Exercise details — Hand back the entries below exactly.
Records supplied: Begin
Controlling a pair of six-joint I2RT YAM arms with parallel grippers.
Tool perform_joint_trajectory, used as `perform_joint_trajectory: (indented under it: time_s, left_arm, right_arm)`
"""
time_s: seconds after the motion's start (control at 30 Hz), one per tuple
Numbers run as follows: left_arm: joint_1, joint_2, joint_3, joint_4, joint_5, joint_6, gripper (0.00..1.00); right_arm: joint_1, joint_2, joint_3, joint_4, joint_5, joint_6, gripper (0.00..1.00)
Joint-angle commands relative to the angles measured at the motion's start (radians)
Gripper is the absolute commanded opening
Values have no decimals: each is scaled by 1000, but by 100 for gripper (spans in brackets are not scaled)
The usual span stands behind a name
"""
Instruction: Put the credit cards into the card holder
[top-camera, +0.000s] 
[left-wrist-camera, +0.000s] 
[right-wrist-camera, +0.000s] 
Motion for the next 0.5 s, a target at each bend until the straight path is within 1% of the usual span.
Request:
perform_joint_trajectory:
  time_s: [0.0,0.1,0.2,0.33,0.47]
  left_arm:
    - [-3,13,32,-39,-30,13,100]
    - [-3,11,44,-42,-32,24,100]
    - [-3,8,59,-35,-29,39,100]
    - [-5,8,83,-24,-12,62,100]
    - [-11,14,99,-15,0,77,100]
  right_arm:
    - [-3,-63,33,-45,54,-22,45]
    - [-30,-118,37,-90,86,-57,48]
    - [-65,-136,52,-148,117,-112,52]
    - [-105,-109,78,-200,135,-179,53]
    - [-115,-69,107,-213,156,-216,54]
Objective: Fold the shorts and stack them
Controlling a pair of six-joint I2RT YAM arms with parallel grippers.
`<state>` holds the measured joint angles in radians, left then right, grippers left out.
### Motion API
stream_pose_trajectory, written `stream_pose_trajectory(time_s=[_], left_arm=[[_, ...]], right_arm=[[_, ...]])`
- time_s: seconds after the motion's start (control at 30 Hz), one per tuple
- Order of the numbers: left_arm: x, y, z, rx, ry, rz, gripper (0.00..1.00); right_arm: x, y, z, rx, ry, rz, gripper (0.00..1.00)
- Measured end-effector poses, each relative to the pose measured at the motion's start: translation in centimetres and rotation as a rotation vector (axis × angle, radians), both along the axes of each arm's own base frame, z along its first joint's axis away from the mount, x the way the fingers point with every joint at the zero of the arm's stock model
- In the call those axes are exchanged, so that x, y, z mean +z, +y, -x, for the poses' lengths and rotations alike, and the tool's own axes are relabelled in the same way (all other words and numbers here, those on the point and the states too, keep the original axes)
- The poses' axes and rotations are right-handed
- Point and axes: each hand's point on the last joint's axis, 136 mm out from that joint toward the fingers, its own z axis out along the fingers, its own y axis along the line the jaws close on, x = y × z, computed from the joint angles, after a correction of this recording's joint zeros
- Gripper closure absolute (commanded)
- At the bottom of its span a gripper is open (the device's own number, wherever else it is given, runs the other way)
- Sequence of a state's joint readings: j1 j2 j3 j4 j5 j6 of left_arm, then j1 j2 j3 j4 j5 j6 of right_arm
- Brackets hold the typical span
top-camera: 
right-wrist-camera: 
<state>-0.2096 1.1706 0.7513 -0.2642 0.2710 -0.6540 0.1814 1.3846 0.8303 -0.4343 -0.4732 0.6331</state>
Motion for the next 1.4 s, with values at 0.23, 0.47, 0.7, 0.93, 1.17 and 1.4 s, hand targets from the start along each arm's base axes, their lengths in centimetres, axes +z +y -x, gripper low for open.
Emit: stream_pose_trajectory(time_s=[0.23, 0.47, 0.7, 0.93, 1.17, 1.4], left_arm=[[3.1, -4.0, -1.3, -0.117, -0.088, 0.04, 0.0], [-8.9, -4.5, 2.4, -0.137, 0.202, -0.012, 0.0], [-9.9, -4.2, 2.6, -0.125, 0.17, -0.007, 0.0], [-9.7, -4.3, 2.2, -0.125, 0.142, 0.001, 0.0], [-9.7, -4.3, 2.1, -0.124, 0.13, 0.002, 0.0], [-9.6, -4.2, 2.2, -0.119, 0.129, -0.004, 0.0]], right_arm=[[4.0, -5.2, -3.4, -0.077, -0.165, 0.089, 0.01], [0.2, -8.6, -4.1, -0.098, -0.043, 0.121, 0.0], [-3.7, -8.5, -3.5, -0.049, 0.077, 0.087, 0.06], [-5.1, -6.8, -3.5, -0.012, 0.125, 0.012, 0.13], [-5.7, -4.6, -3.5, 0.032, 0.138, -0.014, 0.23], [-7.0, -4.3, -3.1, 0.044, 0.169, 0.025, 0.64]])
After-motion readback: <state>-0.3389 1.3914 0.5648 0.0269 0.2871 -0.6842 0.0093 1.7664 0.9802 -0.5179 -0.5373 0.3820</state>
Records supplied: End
Written answer —
Controlling a pair of six-joint I2RT YAM arms with parallel grippers.
Tool perform_joint_trajectory, used as `perform_joint_trajectory: (indented under it: time_s, left_arm, right_arm)`
"""
time_s: seconds after the motion's start (control at 30 Hz), one per tuple
Numbers run as follows: left_arm: joint_1, joint_2, joint_3, joint_4, joint_5, joint_6, gripper (0.00..1.00); right_arm: joint_1, joint_2, joint_3, joint_4, joint_5, joint_6, gripper (0.00..1.00)
Joint-angle commands relative to the angles measured at the motion's start (radians)
Gripper is the absolute commanded opening
Values have no decimals: each is scaled by 1000, but by 100 for gripper (spans in brackets are not scaled)
The usual span stands behind a name
"""
Instruction: Put the credit cards into the card holder
[top-camera, +0.000s] 
[left-wrist-camera, +0.000s] 
[right-wrist-camera, +0.000s] 
Motion for the next 0.5 s, a target at each bend until the straight path is within 1% of the usual span.
Request:
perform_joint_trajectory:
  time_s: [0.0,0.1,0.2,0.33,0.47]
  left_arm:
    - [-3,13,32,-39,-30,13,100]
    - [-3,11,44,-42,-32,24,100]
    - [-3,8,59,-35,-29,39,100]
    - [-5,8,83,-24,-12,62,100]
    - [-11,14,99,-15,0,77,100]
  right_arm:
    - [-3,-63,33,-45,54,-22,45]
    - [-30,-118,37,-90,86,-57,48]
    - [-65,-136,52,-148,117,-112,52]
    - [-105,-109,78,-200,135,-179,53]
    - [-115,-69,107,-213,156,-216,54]
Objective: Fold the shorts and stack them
Controlling a pair of six-joint I2RT YAM arms with parallel grippers.
`<state>` holds the measured joint angles in radians, left then right, grippers left out.
### Motion API
stream_pose_trajectory, written `stream_pose_trajectory(time_s=[_], left_arm=[[_, ...]], right_arm=[[_, ...]])`
- time_s: seconds after the motion's start (control at 30 Hz), one per tuple
- Order of the numbers: left_arm: x, y, z, rx, ry, rz, gripper (0.00..1.00); right_arm: x, y, z, rx, ry, rz, gripper (0.00..1.00)
- Measured end-effector poses, each relative to the pose measured at the motion's start: translation in centimetres and rotation as a rotation vector (axis × angle, radians), both along the axes of each arm's own base frame, z along its first joint's axis away from the mount, x the way the fingers point with every joint at the zero of the arm's stock model
- In the call those axes are exchanged, so that x, y, z mean +z, +y, -x, for the poses' lengths and rotations alike, and the tool's own axes are relabelled in the same way (all other words and numbers here, those on the point and the states too, keep the original axes)
- The poses' axes and rotations are right-handed
- Point and axes: each hand's point on the last joint's axis, 136 mm out from that joint toward the fingers, its own z axis out along the fingers, its own y axis along the line the jaws close on, x = y × z, computed from the joint angles, after a correction of this recording's joint zeros
- Gripper closure absolute (commanded)
- At the bottom of its span a gripper is open (the device's own number, wherever else it is given, runs the other way)
- Sequence of a state's joint readings: j1 j2 j3 j4 j5 j6 of left_arm, then j1 j2 j3 j4 j5 j6 of right_arm
- Brackets hold the typical span
top-camera: 
right-wrist-camera: 
<state>-0.2096 1.1706 0.7513 -0.2642 0.2710 -0.6540 0.1814 1.3846 0.8303 -0.4343 -0.4732 0.6331</state>
Motion for the next 1.4 s, with values at 0.23, 0.47, 0.7, 0.93, 1.17 and 1.4 s, hand targets from the start along each arm's base axes, their lengths in centimetres, axes +z +y -x, gripper low for open.
Emit: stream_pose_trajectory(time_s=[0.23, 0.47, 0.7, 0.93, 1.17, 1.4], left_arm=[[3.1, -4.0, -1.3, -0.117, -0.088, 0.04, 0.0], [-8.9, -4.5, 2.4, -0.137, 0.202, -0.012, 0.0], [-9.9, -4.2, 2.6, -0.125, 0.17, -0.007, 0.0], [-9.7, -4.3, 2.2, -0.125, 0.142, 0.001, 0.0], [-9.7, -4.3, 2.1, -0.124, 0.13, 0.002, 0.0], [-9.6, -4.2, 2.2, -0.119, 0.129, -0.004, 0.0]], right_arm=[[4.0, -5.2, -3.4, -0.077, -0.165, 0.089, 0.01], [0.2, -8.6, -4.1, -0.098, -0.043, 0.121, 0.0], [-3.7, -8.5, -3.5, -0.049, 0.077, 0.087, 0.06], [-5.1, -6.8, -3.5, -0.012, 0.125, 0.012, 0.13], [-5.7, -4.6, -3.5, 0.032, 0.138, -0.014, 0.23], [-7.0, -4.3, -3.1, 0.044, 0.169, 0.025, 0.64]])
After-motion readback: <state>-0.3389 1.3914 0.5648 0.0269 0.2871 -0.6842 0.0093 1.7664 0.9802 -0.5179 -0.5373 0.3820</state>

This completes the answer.